TASK OBJECTIVE>
Start at the line in the entries below that contains "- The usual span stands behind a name", stop at the line that contains "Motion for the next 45", and output exactly the lines in that span, both ends included.
· · · · ·
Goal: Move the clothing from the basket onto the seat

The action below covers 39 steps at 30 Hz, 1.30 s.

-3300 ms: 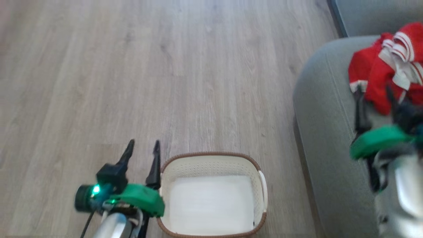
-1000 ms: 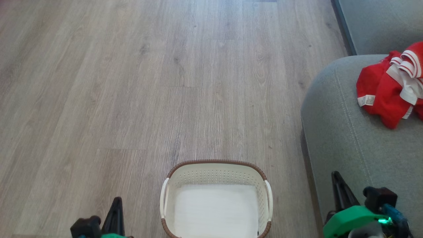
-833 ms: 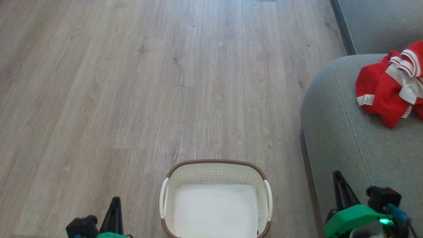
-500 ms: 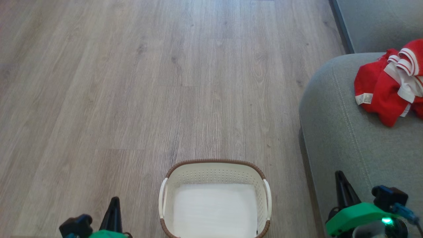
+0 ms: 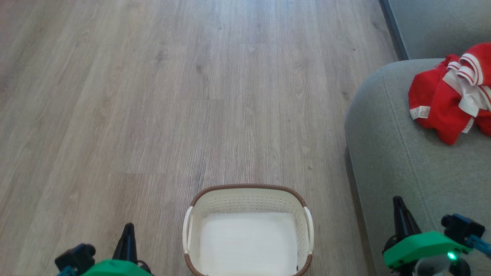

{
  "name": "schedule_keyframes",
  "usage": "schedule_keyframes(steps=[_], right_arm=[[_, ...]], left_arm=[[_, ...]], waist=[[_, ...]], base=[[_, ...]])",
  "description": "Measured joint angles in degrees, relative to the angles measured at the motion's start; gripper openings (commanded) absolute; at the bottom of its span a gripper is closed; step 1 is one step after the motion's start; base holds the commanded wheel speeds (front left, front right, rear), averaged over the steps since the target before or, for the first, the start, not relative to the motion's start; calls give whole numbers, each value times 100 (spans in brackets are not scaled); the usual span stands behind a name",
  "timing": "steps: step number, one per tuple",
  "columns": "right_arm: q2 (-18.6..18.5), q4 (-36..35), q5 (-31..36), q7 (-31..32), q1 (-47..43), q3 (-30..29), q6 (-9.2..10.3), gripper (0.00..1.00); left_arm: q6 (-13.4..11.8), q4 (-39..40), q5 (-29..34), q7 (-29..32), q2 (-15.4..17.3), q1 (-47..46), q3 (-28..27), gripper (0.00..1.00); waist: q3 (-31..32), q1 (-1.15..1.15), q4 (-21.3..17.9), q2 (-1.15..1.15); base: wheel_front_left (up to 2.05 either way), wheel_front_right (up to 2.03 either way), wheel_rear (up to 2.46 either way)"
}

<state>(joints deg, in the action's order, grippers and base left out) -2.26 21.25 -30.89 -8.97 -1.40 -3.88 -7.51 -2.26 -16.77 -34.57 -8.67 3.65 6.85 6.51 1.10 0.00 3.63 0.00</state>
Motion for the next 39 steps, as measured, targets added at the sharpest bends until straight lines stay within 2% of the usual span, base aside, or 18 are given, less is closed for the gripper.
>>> schedule_keyframes(steps=[39], right_arm=[[0, -204, -2484, 608, 214, -159, 1, 0]], left_arm=[[381, 27, -2339, 615, -35, -378, -441, 0]], waist=[[-53, 0, -150, 0]], base=[[0, 0, 0]])
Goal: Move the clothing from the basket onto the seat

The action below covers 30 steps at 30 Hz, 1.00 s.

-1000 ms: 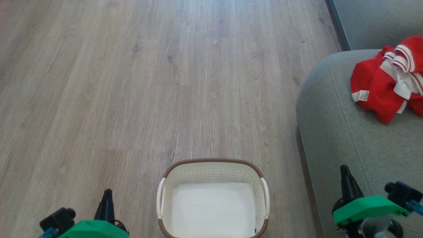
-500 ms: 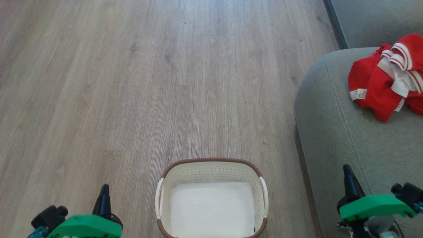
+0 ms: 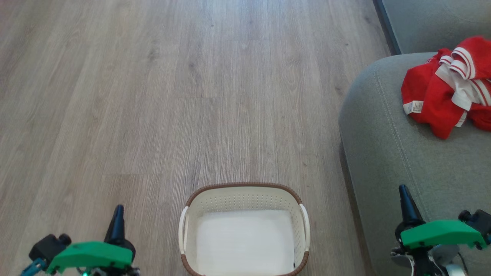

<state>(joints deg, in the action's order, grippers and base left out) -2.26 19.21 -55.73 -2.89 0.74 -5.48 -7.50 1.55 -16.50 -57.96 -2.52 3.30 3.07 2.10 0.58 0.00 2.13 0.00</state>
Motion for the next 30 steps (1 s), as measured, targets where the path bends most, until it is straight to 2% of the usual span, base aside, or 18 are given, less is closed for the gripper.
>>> schedule_keyframes(steps=[30], right_arm=[[0, -164, -2039, 516, 119, -133, 0, 0]], left_arm=[[303, 16, -1912, 498, -38, -370, -360, 0]], waist=[[-43, 0, -123, 0]], base=[[0, 0, 0]])
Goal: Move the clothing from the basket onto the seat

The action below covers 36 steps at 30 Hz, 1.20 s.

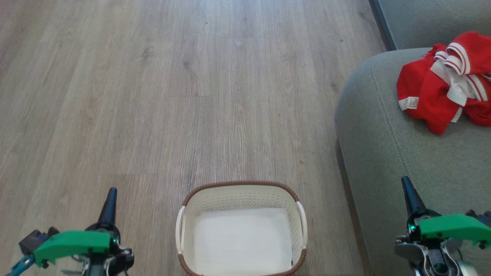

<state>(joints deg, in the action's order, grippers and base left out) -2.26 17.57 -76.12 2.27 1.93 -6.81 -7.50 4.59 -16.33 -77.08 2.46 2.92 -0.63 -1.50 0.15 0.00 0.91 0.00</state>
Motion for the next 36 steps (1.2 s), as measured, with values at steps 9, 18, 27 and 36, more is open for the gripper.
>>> schedule_keyframes(steps=[9, 18, 27, 36], right_arm=[[0, -45, -588, 160, 9, -22, 0, 0], [-1, -90, -1171, 286, 49, -51, 0, 0], [-1, -131, -1571, 390, 130, -66, 0, 0], [-1, -131, -1571, 390, 130, -67, 0, 0]], left_arm=[[100, 8, -550, 155, -12, -42, -116, 0], [197, 18, -1109, 287, -24, -190, -232, 0], [252, 18, -1494, 360, -40, -253, -294, 0], [252, 20, -1494, 360, -48, -279, -294, 0]], waist=[[-12, 0, -35, 0], [-25, 0, -71, 0], [-32, 0, -91, 0], [-32, 0, -91, 0]], base=[[0, 0, 0], [0, 0, 0], [0, 0, 0], [0, 0, 0]])
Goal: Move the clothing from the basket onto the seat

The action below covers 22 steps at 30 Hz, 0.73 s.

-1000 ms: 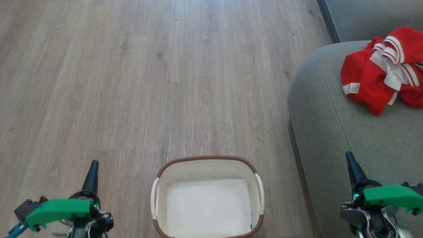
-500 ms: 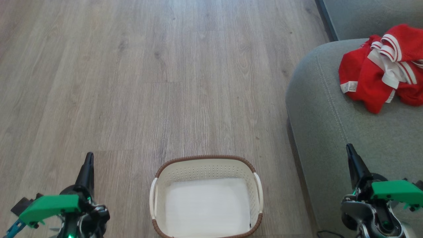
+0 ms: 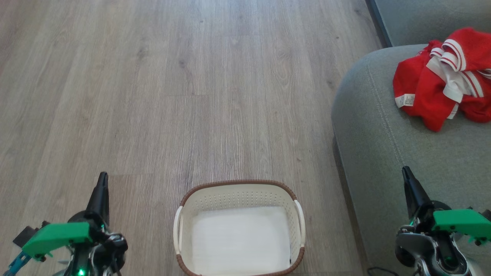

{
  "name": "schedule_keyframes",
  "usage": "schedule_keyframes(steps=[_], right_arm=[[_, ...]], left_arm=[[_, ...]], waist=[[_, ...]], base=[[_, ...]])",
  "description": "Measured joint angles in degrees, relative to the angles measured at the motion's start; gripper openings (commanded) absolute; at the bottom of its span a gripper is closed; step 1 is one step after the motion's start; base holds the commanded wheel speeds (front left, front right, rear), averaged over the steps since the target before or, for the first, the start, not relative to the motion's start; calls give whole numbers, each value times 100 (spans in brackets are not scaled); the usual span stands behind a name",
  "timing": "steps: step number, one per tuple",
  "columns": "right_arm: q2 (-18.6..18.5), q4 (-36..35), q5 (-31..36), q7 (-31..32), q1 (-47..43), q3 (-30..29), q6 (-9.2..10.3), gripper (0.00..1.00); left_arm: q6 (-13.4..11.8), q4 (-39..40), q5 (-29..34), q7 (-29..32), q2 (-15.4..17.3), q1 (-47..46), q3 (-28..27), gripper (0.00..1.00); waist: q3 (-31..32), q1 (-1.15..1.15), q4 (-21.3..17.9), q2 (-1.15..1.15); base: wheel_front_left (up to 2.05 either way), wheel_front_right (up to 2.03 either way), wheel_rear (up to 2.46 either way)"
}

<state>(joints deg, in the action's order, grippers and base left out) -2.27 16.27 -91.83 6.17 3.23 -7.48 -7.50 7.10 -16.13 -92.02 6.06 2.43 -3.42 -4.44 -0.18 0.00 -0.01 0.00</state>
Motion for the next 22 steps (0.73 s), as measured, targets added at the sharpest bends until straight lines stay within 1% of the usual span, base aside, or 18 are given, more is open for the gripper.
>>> schedule_keyframes(steps=[22], right_arm=[[0, 0, -1, 0, 0, -1, 0, 0]], left_arm=[[0, 0, 0, 0, 0, 0, -1, 0]], waist=[[0, 0, 0, 0]], base=[[0, 0, 0]])
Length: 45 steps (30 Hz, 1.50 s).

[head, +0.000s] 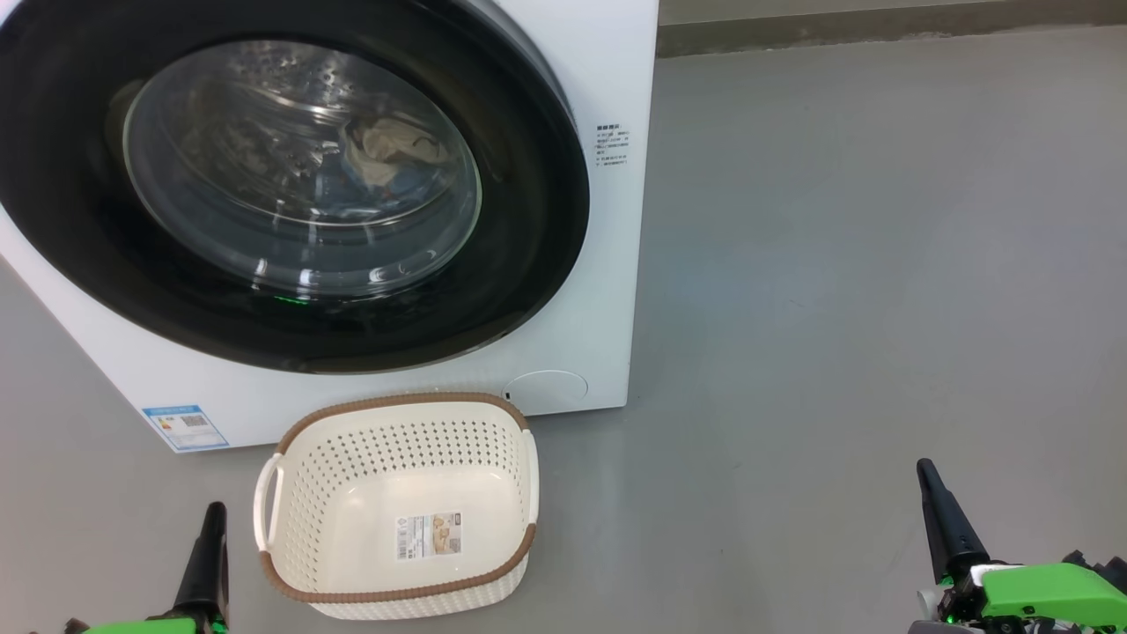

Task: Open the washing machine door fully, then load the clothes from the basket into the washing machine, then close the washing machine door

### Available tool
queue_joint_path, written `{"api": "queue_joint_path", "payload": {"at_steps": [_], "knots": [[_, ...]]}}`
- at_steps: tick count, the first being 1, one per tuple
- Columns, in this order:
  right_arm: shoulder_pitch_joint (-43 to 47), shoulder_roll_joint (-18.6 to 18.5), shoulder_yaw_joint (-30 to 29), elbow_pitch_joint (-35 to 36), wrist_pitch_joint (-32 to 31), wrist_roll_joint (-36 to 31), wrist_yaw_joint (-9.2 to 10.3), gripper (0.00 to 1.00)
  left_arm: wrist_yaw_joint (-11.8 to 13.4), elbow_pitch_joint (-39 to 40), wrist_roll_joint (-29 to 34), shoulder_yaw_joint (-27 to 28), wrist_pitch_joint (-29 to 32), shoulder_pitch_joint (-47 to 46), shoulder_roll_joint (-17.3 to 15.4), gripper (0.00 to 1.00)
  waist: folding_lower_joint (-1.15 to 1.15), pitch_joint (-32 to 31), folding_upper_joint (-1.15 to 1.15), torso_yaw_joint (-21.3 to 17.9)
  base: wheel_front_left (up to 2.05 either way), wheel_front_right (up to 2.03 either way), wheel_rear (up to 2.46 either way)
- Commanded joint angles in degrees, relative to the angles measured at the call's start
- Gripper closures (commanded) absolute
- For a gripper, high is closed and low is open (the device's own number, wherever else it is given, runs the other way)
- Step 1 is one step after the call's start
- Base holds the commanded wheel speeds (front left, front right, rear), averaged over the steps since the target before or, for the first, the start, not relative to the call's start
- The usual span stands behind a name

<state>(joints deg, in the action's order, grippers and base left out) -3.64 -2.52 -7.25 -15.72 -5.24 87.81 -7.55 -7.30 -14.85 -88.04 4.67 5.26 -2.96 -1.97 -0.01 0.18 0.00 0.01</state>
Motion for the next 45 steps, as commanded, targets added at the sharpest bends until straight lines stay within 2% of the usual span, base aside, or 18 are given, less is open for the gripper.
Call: {"api": "queue_joint_path", "payload": {"at_steps": [1,5,45], "knots": [[-2.4,-0.4,0.9,1.6,-0.7,2.2,0.06,1.0,-0.2,1.0,-1.9,1.8,0.7,-2.8,-0.9,1.0,0.0,0.0,0.0,0.0,0.0,0.0,0.0],[-2.5,-0.4,0.7,1.7,-1.2,4.4,0.06,1.0,-0.2,0.8,-4.1,1.9,1.3,-3.2,-0.9,1.0,0.0,0.0,0.0,0.0,0.0,0.0,0.0],[-2.5,-0.4,0.7,1.7,-1.3,4.3,0.06,1.0,-0.2,0.8,-4.1,1.9,1.3,-3.2,-0.9,1.0,0.0,0.0,0.0,0.0,0.0,0.0,0.0]]}}
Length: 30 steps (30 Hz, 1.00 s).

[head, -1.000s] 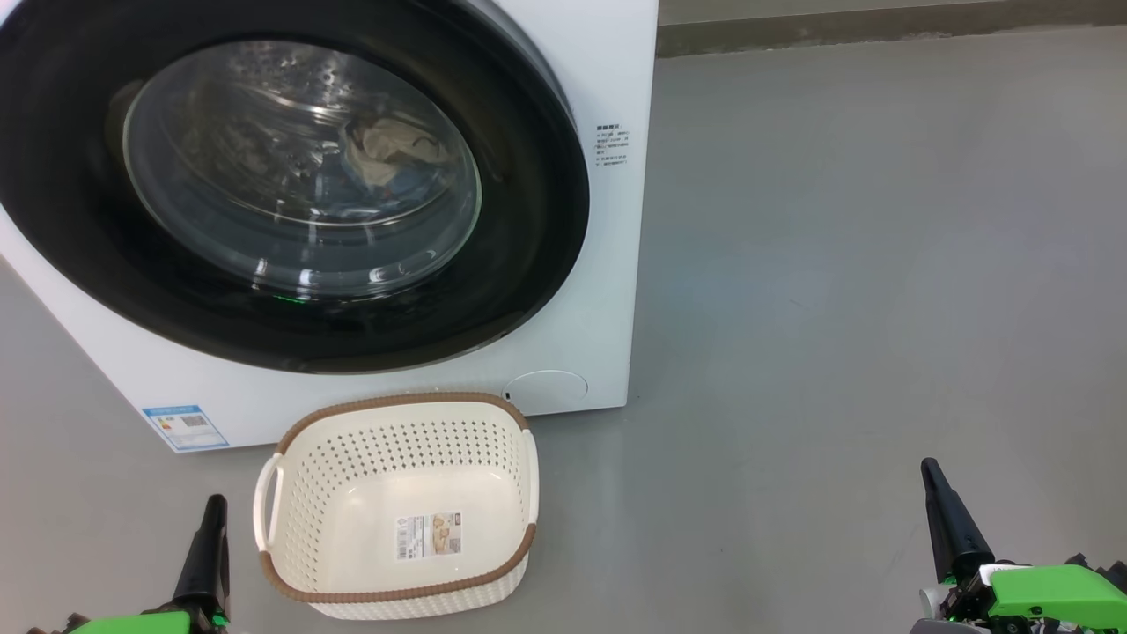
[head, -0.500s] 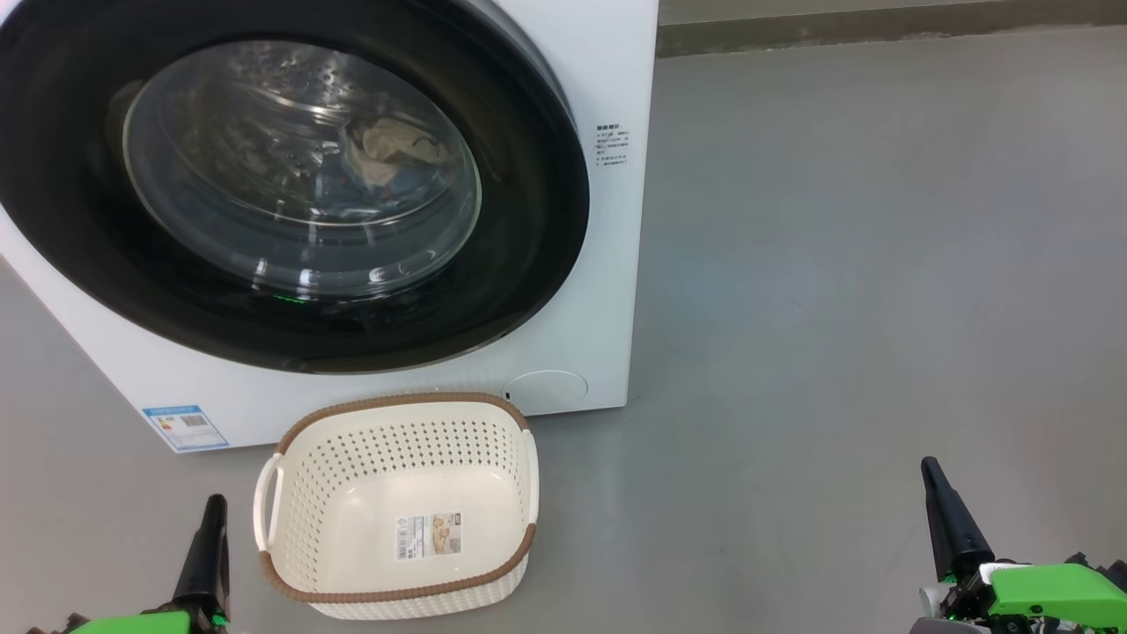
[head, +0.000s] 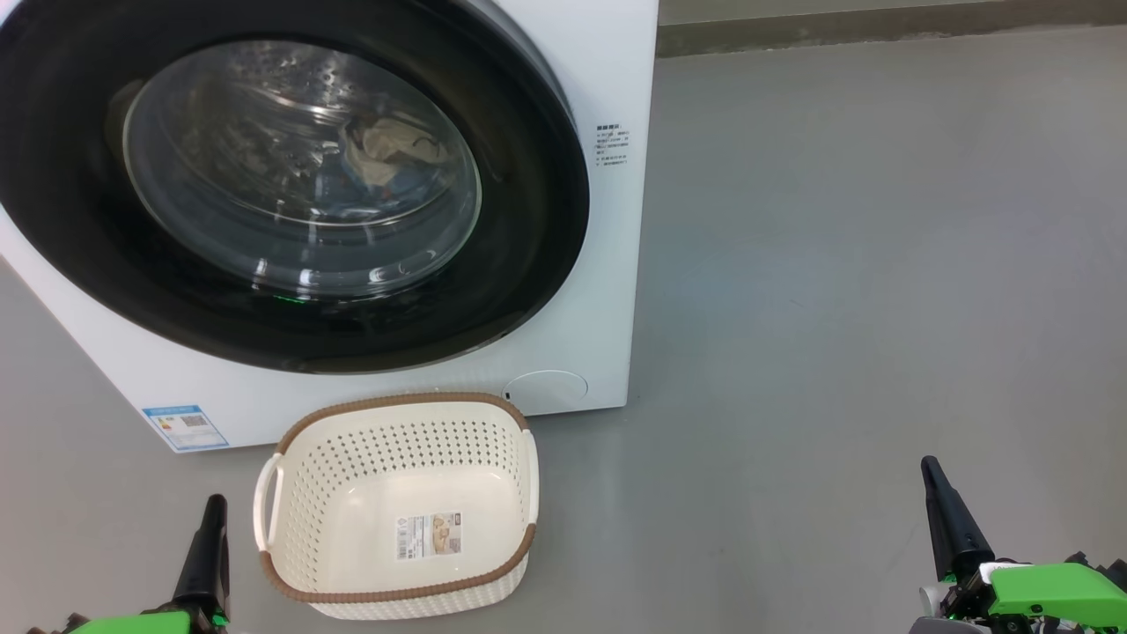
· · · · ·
RESULT>
- The usual span stands behind a name

<state>(joints deg, in the action's order, grippers and base left out) -3.64 -2.52 -7.25 -15.72 -5.24 87.81 -7.55 -7.30 -14.85 -88.04 4.67 5.26 -2.96 -1.97 -0.01 0.18 0.00 0.01</state>
Motion for the next 45 steps, as commanded, targets added at the sharpest bends until straight lines stay within 2% of the usual span, base aside, or 18 are given, less is open for the gripper.

What the exercise required is now complete.